Co-ordinated market intervention is the way out of this ‘currency war’ – by David Parkinson (Globe and Mail – August 13, 2015)

The Globe and Mail is Canada’s national newspaper with the second largest broadsheet circulation in the country. It has enormous influence on Canada’s political and business elite.

Until now, most experts have been reluctant to use the term “currency war” to describe this year’s global arms race in foreign exchange markets. But China certainly fired a big shot over the bow this week.

By formally cutting the government-managed value of the yuan, China raised the trend of increasingly competitive currency devaluations to a new level. In a world where struggling economies have been adopting policies that have driven their currencies lower in not particularly transparent attempts to stimulate export growth (30 central banks have cut interest rates this year), the world’s biggest exporter went to a new extreme to defend its turf.

Other export countries – including Canada, which has cut rates twice since January and is banking on an export recovery to revive its flagging economy – will surely feel the heat. So will the global financial markets, which look more fragile with every new volley in the currency battle.

There’s no reason to think all this will end well. About the best we can hope for is that it will all prove pointless.

Let’s consider how this is going to work. If everyone drives their currency down, then no one is gaining the desired big export advantage, at least not for any significant time. Basically, nobody wins.

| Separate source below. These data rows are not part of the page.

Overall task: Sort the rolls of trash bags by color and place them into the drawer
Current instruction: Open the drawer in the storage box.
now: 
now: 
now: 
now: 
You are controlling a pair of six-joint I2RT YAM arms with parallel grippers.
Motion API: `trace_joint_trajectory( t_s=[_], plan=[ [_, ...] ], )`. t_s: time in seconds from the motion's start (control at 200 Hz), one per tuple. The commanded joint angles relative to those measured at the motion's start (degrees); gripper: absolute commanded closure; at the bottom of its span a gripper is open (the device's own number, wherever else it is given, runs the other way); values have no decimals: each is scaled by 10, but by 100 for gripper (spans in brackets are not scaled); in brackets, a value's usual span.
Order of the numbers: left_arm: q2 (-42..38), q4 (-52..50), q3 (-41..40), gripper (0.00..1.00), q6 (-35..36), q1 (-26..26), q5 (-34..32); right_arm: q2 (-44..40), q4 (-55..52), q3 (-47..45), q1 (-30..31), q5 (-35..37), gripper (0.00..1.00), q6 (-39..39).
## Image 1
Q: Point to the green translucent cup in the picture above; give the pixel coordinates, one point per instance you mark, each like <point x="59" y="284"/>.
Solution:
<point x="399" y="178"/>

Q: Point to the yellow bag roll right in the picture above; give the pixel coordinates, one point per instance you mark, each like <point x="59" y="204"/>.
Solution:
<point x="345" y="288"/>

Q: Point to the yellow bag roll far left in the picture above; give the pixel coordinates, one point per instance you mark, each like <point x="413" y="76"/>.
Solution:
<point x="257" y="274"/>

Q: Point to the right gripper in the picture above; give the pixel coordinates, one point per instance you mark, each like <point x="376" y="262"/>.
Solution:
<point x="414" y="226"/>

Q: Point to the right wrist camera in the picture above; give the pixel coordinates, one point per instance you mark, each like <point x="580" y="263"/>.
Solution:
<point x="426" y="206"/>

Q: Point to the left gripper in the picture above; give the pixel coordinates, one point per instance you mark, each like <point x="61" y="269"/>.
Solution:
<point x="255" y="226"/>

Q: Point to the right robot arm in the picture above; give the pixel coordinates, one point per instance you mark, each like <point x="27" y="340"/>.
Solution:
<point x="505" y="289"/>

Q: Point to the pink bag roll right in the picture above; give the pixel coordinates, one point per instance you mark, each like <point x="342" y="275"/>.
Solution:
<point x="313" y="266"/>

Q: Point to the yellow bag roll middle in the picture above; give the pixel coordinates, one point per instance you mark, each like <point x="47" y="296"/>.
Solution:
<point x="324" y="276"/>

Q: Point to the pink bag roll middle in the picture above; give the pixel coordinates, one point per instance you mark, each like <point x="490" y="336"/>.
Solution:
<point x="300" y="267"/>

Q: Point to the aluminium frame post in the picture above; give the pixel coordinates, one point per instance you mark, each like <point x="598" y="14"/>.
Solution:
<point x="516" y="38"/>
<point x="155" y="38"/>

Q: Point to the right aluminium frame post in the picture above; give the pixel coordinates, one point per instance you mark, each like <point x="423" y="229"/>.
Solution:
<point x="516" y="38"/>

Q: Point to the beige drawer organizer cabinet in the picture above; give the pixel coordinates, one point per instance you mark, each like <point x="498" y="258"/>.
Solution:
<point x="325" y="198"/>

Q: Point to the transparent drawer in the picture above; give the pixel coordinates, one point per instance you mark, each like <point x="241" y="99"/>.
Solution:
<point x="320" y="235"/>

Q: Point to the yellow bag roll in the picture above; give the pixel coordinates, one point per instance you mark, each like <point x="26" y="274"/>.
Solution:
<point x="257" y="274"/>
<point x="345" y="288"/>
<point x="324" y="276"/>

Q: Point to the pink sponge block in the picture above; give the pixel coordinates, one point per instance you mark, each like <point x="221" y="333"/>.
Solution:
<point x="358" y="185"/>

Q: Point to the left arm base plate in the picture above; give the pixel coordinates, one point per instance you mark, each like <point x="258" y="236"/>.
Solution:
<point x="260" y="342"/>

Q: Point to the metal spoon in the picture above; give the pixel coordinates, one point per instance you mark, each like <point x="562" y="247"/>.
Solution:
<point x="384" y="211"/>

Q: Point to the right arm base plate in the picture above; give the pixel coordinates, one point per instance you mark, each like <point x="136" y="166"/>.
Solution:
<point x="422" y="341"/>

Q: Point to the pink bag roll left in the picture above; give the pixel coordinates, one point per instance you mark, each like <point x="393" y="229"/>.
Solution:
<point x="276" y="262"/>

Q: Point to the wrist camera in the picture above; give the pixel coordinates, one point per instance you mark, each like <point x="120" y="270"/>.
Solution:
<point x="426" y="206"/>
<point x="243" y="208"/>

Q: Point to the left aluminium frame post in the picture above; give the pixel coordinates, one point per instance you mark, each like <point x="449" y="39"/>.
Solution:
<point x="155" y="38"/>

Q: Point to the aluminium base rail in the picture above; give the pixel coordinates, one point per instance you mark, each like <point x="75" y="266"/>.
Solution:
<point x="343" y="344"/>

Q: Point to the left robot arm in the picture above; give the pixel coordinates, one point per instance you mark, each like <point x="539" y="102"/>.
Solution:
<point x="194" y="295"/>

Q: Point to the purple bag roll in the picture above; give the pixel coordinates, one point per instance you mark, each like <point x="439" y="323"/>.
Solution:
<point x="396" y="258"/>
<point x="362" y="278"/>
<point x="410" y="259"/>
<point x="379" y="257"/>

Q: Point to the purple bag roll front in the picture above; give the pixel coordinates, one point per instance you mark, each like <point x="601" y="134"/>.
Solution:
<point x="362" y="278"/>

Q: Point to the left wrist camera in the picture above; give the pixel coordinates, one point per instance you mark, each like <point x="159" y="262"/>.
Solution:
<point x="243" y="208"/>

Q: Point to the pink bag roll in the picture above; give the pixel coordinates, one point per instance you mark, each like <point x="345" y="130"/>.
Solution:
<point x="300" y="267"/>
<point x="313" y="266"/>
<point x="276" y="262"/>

At the same time, currency wars fuel financial market volatility. Devaluations sap buying power from domestic consumers. They discourage consumption and investment. They spark international trade feuds. Ultimately, currency wars hurt global growth.

Of course, individual countries are wrapped up in their own problems and aren’t easily convinced, at a time when their domestic economies are stagnating, that a low-currency policy isn’t the best medicine to uncover the demand they so desperately seek. The logic that leads to a currency war seems to be the naive expectation that your country can act in isolation, that everyone else isn’t thinking the same thing. That is, until everyone else clearly is.